For their project, the Big Ideas team – whose members have backgrounds in software engineering, cognitive neuroscience, signal processing, and machine learning – equipped a helmet with electrodes that combine electroencephalography and computer algorithms. The device, which connects to a laptop in Daniel’s backpack, enables his thoughts to interact with a computer to move his wheelchair to the left or right.

A Perfect Match

Stanford met Vega, now a senior studying computer and cognitive science, last semester in a New Media graduate level class taught by electrical engineering and computer science Professor Eric Paulos. The class focused on rapid prototyping at the CITRIS Invention Lab at UC Berkeley.

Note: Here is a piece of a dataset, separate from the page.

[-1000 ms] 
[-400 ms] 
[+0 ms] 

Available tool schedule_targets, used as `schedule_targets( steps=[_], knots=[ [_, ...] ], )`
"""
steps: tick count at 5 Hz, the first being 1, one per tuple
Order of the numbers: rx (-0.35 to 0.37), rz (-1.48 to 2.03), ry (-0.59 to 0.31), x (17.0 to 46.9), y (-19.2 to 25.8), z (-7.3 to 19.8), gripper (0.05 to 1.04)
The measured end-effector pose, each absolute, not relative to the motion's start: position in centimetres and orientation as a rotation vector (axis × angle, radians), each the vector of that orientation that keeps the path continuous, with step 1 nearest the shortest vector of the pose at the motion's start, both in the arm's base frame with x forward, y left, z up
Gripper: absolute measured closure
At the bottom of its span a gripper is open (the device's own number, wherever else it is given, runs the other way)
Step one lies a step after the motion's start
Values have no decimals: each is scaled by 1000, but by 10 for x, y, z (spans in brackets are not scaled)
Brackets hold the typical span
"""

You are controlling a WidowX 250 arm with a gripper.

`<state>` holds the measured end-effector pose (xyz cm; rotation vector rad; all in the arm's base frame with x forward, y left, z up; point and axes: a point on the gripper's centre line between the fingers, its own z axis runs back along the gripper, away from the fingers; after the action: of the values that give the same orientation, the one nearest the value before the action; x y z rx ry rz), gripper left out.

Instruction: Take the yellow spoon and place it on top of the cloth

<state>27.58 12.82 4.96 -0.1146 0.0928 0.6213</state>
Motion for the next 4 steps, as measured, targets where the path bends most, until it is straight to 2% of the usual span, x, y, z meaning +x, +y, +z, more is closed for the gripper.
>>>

The two became friends and Stanford shared background on the work he and his brother were doing to help Silicon Valley companies improve technology for people with disabilities. Vega, who was on the team that won Cal Hacks last year for building a MindDrone, a flying drone maneuvered by neurological signals, described his BCAPI project to Stanford and his interest in human-computer interfaces. Suddenly, everything clicked. “It was very exciting,” Stanford says. “I said ‘This is a perfect match’ and we were able to put the two together.”

They set up a meeting at Karashcuk’s apartment, where Daniel tried on the helmet for the first time (photo below). Trouble was, the program was designed for someone in a wheelchair who could see a computer screen. Stanford instead touched Daniel’s right or left arm to trigger him to think “left” or “right.”

(Photo: Daniel tries on the helmet, which is connected to the team’s laptop.)

Observing Daniel, the team decided to change the design of its prototype. In its next upgrade, they will add arm vibrations to alert a visually impaired person to think “left” or “right.”

The $13,000 Big Ideas grant the team won will be used to improve the BCAPI technology and to conduct a long-term study of its effectiveness.

Daniel currently measures 40 percent accuracy with the brain-computer interface in controlling the functions of his chair.  As he continues his work with the device, the neuroplasticity — or the pathways to his brain — is expected to strengthen. “Learning to use the device is like learning a new language, and as Daniel gets more proficient, it gets easier,” Stanford says.

The team’s vision is to provide an open-source platform that enables the creation of a community of technology software and product developers who contribute to the independence of millions of disabled technology users.

“It’s been so exciting to be one of Daniel’s advocates in this journey,” Stanford said. “I hope that we’ll be questioning the status quo for a long time to come.”